Giving high marks to Union Finance Minister P Chidambaram for presenting a pro-growth budget, the US India Business Council on Thursday said the government has taken some corrective steps to revitalise investor enthusiasm, spur growth, and tame its spending.
Terming India's 2013-14 Budget as fundamentally sound, USIBC lauded the government's plan to accelerate public sector divestment - a move that will stimulate greater efficiencies and productivity.
"The government of India recognises that a growth rate of 5 per cent will not run its economic engine fast enough to create the jobs necessary to put India's young population to work," the USIBC President Ron Somers said.
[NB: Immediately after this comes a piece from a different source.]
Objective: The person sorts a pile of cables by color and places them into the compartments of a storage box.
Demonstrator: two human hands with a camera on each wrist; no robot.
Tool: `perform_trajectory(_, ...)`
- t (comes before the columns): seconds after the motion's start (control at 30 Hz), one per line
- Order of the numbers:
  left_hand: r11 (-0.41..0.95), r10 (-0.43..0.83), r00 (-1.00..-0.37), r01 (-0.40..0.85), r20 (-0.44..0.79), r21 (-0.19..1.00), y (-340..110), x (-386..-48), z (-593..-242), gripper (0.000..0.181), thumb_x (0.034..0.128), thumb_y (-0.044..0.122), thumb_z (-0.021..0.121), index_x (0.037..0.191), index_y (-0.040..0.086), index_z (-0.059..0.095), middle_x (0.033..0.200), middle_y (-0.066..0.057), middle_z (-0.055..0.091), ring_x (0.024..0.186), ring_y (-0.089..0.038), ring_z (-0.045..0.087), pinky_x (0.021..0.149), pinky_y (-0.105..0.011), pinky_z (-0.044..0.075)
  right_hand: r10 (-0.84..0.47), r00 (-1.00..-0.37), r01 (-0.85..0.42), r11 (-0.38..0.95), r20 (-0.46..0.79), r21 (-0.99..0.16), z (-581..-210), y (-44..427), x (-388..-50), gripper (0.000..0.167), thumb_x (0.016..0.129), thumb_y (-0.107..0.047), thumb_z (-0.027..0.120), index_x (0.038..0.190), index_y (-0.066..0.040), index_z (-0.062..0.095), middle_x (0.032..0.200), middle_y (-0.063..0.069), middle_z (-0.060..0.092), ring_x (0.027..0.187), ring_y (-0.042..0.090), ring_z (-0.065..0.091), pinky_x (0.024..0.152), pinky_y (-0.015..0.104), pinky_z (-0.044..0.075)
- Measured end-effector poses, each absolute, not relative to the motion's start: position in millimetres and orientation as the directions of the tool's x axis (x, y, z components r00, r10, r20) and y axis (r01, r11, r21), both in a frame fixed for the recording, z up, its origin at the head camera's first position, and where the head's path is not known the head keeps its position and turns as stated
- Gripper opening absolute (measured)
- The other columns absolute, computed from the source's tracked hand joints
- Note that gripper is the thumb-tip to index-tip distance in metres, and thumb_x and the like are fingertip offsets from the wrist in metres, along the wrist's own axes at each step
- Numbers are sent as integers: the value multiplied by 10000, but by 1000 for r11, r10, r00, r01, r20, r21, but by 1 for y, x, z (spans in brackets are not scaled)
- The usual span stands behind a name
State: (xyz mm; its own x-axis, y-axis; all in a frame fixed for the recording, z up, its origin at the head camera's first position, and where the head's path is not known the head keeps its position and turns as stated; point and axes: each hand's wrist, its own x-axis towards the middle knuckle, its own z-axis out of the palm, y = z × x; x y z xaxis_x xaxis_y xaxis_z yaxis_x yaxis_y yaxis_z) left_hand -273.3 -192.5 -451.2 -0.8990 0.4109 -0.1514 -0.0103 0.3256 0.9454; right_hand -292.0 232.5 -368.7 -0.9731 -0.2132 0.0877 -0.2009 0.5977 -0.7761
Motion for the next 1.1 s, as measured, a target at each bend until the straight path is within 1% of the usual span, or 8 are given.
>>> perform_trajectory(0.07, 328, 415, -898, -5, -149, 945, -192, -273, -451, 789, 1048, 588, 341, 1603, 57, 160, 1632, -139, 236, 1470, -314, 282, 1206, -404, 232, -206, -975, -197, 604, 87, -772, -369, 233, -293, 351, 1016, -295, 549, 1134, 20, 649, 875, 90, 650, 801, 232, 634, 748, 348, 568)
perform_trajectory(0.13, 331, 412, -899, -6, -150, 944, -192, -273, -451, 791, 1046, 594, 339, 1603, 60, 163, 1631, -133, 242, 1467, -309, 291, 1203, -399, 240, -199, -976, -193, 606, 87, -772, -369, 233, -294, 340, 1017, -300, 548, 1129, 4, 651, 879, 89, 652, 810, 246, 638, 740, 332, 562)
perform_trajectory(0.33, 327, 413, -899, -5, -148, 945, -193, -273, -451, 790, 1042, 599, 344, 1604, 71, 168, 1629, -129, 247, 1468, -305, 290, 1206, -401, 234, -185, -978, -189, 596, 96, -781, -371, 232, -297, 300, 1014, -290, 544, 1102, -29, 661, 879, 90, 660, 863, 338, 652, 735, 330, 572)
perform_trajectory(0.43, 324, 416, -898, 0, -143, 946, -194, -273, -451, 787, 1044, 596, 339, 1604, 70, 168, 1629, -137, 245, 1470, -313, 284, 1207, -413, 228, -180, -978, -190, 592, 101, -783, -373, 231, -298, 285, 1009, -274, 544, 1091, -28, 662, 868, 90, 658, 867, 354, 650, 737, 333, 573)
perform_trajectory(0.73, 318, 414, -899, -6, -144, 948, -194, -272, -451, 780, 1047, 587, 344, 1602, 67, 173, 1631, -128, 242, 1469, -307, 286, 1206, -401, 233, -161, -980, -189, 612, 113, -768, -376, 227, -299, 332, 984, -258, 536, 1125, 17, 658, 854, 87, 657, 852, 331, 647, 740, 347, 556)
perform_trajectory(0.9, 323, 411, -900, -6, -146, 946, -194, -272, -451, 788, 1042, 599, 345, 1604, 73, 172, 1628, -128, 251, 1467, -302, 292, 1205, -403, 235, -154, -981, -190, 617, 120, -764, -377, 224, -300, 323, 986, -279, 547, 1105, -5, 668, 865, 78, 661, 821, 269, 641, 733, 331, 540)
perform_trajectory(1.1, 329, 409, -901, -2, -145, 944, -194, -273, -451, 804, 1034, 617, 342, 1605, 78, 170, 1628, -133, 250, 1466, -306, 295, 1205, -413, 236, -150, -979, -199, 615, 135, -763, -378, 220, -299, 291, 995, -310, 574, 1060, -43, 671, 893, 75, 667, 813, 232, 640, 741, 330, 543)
"The present threat of slowing growth is not dissimilar to that experienced during the financial crisis 20 years ago that prompted India's economic opening.
"This government well remembers the under-employment so rampant at that time, and in this 2013 budget, the Finance Minister has taken some corrective steps necessary to revitalise investor enthusiasm, spur growth, and tame government spending," Somers said, reflecting the views of the US corporate sector on the annual Budget.
USIBC reiterated its demand for increased liberalisation in the insurance, pension, defence, and retail sectors - actions that will attract capital and technology to India.
Rather than the government resorting to out-dated "command-control" policies or mandates to require companies to manufacture locally, USIBC continues to press for market-based incentives
USIBC also said it is committed to support India in its $1 trillion dollar build-out of infrastructure, which will generate jobs and opportunities for both Indian and American companies.
To mobilise the funds necessary for India to meet these mammoth targets, USIBC applauded India's important expansion of the capital markets, including increased debt limits for infra tax-free bonds and allowance of FIIs for the first time to trade in foreign exchange.
Recognising India's aspiration to achieve greater energy security, USIBC welcomed government's persistence in continuing to bring fuel prices in line with market rates.
On the tax front, USIBC said there was a clarity now emerging by India's adoption of the Shome Committee recommendations, which stipulate clear guidelines defining legitimate tax planning for domestic and foreign investors.
More broadly, USIBC emphasised that while policy direction on foreign company taxation is important, the real litmus test for investors will be how such taxes are enforced and collected in a fair, consistent manner.